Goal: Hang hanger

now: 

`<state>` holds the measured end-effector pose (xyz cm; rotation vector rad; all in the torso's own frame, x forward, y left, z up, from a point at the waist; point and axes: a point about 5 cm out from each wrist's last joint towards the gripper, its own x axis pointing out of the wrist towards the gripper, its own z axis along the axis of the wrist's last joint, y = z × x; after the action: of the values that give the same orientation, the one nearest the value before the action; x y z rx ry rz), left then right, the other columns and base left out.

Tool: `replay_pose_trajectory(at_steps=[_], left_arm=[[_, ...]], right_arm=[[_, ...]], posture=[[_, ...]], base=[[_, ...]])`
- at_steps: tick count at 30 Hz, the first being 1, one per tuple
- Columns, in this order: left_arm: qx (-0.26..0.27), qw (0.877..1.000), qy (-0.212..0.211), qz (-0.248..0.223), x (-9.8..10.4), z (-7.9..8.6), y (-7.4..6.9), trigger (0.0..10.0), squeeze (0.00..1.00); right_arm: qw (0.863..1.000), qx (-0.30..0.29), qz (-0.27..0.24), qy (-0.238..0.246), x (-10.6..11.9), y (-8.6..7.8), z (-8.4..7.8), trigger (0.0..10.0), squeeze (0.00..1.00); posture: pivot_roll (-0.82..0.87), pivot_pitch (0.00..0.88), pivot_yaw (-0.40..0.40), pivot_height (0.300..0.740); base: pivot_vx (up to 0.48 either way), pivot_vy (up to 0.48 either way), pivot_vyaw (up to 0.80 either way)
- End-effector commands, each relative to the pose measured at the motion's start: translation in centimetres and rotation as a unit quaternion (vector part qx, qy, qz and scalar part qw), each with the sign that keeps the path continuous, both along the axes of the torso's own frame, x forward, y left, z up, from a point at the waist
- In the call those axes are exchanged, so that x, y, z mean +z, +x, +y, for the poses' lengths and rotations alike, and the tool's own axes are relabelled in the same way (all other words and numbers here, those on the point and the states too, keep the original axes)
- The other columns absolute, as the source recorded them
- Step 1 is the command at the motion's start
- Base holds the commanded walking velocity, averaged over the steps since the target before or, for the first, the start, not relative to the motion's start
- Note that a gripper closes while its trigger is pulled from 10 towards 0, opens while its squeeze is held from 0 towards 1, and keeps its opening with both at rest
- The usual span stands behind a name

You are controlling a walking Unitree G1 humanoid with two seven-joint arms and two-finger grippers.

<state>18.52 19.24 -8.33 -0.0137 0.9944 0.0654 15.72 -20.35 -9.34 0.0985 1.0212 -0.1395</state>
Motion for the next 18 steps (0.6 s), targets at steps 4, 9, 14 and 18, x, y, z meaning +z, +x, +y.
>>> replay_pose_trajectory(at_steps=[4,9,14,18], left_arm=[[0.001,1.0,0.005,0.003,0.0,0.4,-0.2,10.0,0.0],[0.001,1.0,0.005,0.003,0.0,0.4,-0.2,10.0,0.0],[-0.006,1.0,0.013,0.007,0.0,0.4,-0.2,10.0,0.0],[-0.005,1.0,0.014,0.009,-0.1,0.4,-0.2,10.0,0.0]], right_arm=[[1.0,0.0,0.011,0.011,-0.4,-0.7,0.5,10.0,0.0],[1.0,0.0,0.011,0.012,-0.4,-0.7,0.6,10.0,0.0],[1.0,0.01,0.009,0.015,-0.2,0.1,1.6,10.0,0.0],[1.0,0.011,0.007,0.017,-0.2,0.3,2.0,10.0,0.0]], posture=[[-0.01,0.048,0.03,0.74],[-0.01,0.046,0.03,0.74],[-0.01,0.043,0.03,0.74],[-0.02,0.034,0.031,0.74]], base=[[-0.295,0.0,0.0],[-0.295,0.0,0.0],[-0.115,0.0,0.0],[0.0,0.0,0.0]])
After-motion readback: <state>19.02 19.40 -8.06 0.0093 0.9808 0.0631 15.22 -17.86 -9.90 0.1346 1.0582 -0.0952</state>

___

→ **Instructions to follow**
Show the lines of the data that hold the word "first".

→ **Written answer**
- at_steps: tick count at 30 Hz, the first being 1, one per tuple
- Base holds the commanded walking velocity, averaged over the steps since the target before or, for the first, the start, not relative to the motion's start

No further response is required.